My current method of doing this is:

  1. SELECT * FROM table;

  2. Dump those rows to a CSV

  3. Upload that CSV to S3

  4. Delete the CSV file

Is there a way that I am able to dump the RDS table to S3 directly instead of generating that CSV locally and then dumping that to S3?

1 Answers

1
JD D On

Check out the Database Migration Service of Amazon.

https://aws.amazon.com/dms/

I found creating a task for dumping RDS to S3 to be fairly straight forward in the console and this guide should applicable to you even those it discusses Aurora: https://aws.amazon.com/blogs/database/replicate-data-from-amazon-aurora-to-amazon-s3-with-aws-database-migration-service/

I have a lambda that is scheduled to run on a periodic basis that kicks off a DMS task to dump a few tables of a database.
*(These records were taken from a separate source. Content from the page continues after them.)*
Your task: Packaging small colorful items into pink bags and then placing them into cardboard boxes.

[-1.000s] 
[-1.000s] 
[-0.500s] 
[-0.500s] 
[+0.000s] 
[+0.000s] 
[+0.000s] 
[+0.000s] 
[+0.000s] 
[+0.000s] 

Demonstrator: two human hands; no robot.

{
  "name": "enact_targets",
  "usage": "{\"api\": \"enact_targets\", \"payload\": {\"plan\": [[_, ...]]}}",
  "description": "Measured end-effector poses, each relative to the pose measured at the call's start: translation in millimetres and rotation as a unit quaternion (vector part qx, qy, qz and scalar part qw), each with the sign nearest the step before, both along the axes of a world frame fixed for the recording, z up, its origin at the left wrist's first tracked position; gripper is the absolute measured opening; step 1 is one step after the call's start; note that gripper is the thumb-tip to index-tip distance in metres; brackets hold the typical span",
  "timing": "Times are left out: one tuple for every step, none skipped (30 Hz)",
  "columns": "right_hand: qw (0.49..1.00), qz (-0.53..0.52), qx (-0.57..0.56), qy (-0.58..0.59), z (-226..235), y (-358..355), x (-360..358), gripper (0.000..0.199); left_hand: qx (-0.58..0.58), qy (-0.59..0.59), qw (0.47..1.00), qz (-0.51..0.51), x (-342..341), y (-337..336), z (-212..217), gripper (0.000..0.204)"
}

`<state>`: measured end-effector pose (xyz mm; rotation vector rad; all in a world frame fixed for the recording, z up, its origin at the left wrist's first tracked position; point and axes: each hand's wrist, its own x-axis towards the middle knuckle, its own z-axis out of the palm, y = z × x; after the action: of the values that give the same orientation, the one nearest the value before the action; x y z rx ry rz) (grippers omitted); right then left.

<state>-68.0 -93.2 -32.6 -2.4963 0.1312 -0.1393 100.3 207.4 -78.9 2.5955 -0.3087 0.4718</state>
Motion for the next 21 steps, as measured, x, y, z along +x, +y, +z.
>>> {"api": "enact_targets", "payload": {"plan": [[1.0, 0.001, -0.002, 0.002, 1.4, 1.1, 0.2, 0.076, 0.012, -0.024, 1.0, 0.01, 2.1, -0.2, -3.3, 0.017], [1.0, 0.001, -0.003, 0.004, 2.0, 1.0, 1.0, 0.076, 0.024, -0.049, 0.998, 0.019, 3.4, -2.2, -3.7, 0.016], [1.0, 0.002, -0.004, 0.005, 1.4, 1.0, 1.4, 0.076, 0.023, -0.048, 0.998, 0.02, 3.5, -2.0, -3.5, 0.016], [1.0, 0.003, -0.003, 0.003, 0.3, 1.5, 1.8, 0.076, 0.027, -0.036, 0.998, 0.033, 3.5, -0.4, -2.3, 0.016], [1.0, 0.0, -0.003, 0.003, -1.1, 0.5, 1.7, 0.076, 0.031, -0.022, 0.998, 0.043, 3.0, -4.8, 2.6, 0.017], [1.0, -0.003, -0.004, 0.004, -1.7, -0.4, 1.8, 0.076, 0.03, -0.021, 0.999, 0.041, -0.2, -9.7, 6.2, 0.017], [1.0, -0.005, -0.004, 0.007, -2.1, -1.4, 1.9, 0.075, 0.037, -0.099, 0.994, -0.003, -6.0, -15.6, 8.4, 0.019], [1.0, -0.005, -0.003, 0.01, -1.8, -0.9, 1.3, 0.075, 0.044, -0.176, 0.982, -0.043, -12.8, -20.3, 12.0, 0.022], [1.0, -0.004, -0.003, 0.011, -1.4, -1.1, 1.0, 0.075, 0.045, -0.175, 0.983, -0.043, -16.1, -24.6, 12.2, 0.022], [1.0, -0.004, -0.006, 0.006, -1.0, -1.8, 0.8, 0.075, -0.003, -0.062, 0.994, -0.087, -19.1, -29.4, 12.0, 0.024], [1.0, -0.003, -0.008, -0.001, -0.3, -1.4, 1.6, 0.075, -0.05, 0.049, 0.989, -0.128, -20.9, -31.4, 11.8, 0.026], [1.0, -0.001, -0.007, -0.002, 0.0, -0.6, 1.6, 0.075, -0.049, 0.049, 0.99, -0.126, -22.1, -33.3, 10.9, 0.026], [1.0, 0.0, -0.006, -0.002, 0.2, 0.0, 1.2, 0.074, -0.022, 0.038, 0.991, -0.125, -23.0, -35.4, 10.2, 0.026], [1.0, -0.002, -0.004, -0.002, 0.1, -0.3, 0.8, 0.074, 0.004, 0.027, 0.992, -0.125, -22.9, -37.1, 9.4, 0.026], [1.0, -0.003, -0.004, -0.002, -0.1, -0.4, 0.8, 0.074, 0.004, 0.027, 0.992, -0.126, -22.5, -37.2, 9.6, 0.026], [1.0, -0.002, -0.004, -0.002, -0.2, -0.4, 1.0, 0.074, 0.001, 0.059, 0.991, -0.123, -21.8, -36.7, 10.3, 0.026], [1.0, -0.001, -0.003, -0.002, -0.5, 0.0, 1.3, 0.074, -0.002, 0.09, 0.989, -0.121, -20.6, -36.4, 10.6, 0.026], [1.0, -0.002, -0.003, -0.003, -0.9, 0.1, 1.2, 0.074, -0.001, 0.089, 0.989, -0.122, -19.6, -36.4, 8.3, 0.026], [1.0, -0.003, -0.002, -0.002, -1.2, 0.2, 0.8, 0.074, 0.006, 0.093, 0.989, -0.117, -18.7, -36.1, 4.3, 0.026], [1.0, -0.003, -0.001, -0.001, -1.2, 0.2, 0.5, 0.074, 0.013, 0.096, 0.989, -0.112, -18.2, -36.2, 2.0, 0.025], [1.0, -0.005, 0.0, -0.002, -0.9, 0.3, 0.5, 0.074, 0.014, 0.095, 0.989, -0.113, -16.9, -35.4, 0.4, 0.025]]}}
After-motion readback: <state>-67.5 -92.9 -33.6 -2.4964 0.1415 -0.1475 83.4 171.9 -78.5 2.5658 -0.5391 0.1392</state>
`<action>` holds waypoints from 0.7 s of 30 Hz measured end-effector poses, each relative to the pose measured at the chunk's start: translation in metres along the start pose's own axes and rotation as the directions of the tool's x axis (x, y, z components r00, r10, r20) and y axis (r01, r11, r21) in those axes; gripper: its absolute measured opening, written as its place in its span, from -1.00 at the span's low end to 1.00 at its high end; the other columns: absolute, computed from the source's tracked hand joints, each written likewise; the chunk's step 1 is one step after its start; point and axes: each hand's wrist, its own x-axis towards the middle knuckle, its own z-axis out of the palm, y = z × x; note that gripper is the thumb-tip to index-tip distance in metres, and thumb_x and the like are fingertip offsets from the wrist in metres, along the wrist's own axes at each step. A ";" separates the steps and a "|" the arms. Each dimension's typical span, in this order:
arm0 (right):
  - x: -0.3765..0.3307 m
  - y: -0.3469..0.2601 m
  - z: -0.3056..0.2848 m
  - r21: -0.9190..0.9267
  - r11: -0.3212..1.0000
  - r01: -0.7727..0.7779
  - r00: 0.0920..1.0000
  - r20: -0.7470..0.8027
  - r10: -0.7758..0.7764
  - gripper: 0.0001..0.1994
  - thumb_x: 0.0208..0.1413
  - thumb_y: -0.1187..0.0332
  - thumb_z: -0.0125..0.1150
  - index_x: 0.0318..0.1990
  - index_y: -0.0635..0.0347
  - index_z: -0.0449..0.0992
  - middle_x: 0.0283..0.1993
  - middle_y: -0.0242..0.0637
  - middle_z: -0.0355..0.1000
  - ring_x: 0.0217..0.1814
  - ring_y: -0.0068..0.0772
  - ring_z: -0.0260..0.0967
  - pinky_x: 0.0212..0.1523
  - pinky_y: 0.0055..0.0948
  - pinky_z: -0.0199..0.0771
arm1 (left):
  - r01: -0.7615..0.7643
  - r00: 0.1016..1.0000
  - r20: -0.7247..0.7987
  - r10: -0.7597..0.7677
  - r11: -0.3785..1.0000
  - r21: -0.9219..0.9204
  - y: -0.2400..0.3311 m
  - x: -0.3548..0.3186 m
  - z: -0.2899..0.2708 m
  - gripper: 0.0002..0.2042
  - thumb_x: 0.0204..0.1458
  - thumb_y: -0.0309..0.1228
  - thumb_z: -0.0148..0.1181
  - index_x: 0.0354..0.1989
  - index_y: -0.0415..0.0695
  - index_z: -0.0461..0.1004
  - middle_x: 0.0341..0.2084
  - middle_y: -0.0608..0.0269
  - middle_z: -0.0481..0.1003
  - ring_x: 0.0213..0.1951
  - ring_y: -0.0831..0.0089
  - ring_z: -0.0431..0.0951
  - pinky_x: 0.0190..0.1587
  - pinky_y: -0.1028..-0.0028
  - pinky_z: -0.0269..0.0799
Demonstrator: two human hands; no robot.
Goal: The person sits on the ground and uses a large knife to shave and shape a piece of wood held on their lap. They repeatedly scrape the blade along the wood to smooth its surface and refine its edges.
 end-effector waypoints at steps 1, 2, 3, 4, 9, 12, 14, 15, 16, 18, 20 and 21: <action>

The code for the lambda (or just a manual job) is really simple (Python 3.6):

import boto3
import os

DMS_TASK_ARN = os.environ.get("DMS_TASK_ARN")
MAX_RETRY = int(os.environ.get("MAX_RETRY", 600))
WAIT_TIME = int(os.environ.get("WAIT_TIME", 10))

dms = boto3.client('dms')

def lambda_handler(event, context):
    # Start the replication task
    print(f"Starting replication task {DMS_TASK_ARN}")
    dms.start_replication_task(
        ReplicationTaskArn=DMS_TASK_ARN,
        StartReplicationTaskType='reload-target'
    )